Fourier transform spectroscopy of d-wave quasiparticles in the presence of atomic scale pairing disorder

TL;DR

This study uses Fourier transform spectroscopy to analyze d-wave quasiparticles in BSCCO, revealing how atomic-scale pairing disorder influences quasiparticle interference patterns and resolves previous discrepancies between theory and experiment.

Contribution

It introduces a realistic model of out-of-plane disorder that explains experimental quasiparticle interference features in BSCCO.

Findings

Weak extended potential scatterers suppress large-momentum features.

Scattering at order parameter variations enhances dispersing q1-peaks.

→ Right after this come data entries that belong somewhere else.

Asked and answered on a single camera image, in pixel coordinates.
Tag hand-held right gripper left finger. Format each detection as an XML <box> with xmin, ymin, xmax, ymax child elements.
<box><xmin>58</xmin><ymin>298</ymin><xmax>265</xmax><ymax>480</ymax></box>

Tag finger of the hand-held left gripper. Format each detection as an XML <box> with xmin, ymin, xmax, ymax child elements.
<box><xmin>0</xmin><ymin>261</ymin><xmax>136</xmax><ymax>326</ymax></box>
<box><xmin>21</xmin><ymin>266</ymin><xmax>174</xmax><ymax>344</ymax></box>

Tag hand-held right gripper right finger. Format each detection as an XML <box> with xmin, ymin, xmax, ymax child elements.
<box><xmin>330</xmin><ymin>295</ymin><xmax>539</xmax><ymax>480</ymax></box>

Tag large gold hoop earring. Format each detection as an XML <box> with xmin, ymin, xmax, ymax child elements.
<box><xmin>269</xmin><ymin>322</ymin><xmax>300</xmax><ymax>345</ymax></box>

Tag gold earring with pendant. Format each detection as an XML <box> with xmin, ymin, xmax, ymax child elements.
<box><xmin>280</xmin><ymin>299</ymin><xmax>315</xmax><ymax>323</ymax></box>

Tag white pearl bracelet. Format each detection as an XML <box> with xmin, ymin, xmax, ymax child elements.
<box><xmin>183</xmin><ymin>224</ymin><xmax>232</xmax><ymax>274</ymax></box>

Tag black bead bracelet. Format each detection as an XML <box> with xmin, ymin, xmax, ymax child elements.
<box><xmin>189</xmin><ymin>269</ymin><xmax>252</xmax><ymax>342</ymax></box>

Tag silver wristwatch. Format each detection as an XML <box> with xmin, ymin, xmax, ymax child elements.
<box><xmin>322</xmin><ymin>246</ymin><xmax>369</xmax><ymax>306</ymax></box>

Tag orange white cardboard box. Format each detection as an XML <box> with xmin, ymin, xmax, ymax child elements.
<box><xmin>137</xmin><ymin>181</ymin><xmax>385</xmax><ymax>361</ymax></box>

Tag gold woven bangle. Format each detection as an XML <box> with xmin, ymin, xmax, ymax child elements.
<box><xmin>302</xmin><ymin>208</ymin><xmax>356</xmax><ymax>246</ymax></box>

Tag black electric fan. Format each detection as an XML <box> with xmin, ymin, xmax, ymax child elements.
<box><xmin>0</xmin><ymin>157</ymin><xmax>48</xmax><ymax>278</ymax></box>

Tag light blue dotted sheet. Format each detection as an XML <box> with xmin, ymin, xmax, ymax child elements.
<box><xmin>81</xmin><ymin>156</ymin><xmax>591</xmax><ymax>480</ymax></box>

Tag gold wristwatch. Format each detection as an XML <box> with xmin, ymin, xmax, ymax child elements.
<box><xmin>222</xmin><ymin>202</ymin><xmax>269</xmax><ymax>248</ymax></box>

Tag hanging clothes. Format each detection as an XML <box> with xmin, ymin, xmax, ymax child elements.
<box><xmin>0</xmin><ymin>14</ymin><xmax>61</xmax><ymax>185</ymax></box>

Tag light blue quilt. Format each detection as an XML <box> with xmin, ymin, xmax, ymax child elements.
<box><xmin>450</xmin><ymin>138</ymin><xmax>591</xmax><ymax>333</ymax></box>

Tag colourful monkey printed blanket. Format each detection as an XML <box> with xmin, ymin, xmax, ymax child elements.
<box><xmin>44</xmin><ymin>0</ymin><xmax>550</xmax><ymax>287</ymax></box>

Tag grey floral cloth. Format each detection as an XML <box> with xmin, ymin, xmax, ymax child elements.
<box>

The model aligns theoretical predictions with experimental observations.

Abstract

The local density of states power spectrum of optimally doped Bi$_2$Sr$_2$CaCu$_2$O$_{8+x}$ (BSCCO) has been interpreted in terms of quasiparticle interference peaks corresponding to an "octet'' of scattering wave vectors connecting k-points where the density of states is maximal. Until now, theoretical treatments have not been able to reproduce the experimentally observed weights and widths of these "octet'' peaks; in particular, the predominance of the dispersing "q$_1$'' peak parallel to the Cu-O bond directions has remained a mystery. In addition, such theories predict "background'' features which are not observed experimentally. Here, we show that most of the discrepancies can be resolved when a realistic model for the out-of-plane disorder in BSCCO is used. Weak extended potential scatterers, which are assumed to represent cation disorder, suppress large-momentum features and broaden the low-energy "q$_7$''-peaks, whereas scattering at order parameter variations, possibly caused by a dopant-modulated pair interaction around interstitial oxygens, strongly enhances the dispersing "q$_1$''-peaks.